Fortunately, turns out that some governments understood this better than you perhaps would have expected. Take, for example, the Iranian administration, whose moves usually tend to be rather whacky. However, thanks to Wikileaks, they now are able to use their aura of craziness to their advantage in an unforeseen wise move: they simply claimed that the USA deliberately published the confidential reports of how Middle Eastern governments distrust each other in order to foster animosities amongst them. Thereby, Iran ads a much-needed does of humour to the debate. I actually even recently read somewhere a recommendation proposing humour as the best way to deal with cultural differences.

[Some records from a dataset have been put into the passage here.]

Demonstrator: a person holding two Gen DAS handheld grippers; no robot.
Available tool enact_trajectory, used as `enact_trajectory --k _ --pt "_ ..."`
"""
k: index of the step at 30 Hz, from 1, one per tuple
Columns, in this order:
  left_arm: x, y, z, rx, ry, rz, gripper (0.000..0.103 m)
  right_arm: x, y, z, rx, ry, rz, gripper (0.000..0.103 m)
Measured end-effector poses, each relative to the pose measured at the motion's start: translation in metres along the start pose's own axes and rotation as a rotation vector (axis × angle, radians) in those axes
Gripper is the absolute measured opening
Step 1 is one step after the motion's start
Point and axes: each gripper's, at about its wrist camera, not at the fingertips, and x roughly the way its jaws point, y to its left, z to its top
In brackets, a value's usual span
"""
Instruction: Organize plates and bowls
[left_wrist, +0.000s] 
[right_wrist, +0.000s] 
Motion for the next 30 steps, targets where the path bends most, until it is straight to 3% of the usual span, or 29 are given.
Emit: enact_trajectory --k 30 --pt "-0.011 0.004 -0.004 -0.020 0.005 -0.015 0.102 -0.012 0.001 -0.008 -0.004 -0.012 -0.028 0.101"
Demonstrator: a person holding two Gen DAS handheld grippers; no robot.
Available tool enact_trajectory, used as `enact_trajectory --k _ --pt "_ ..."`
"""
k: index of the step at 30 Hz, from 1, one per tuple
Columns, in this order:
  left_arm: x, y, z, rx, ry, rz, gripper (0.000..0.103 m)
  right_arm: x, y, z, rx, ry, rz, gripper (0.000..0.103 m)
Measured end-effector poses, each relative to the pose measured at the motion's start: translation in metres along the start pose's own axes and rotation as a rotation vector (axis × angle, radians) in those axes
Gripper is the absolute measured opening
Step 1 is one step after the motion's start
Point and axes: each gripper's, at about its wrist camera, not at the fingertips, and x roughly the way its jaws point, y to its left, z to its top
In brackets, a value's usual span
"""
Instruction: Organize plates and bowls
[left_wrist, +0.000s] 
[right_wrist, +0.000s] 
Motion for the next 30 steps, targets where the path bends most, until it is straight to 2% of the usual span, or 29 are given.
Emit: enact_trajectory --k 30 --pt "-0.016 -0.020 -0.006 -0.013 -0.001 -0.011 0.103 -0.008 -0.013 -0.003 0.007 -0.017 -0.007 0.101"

But there is no catch-all solution to human conflicts. Some of the most avid Uniqlo shoppers are students with low budgets. Assuming that they don’t waste much time on watching TV commercials, they find themselves shivering wearing the thin heattech shirts in their rooms that they deliberately keep cold in order to save on heating – and suddenly the magic of Heattech breaks down. Heattech’s chameleonesque temperature metamorphosis usually work so well, because the natural laws of climate change are so reliable – it’s the humans who behave unpredictably. Even though Wikileaks appears to uncover meaningful documents, it’s hard to believe that the personal opinions of individual diplomats about the personal characteristics of politicians are the decisive factors in their communication with each other. If anything, Wikileaks documents that the willingness to gossip seems to be remarkably uniformly distributed across all cultures.
Does this mean that the global village now finally has been established, with nosy neighbors telling on each other? The cyber-warfare of clandestine hackers on corporate websites begs to differ. It may be unclear, whether or not Julian Assange was helped by the retaliatory measures taken against his bank. Given this confusing situation, the only true winner is, once again, the technology itself. And it is the Japanese J-pop group Perfume who foresaw this outcome the best in their visionary 2006 proposal to replace the term “global village” by a more appropriate term – “Computer City” (which they pronounce as “Computer Shity” in Minute 0.41, thereby unveiling one of the hidden beauties of Globalization’s impact on English) :
What’s most important in this new Computer City is that its inhabitants make sure that it doesn’t get too cold. And no, global warming will not do the job. Nor will Heattech.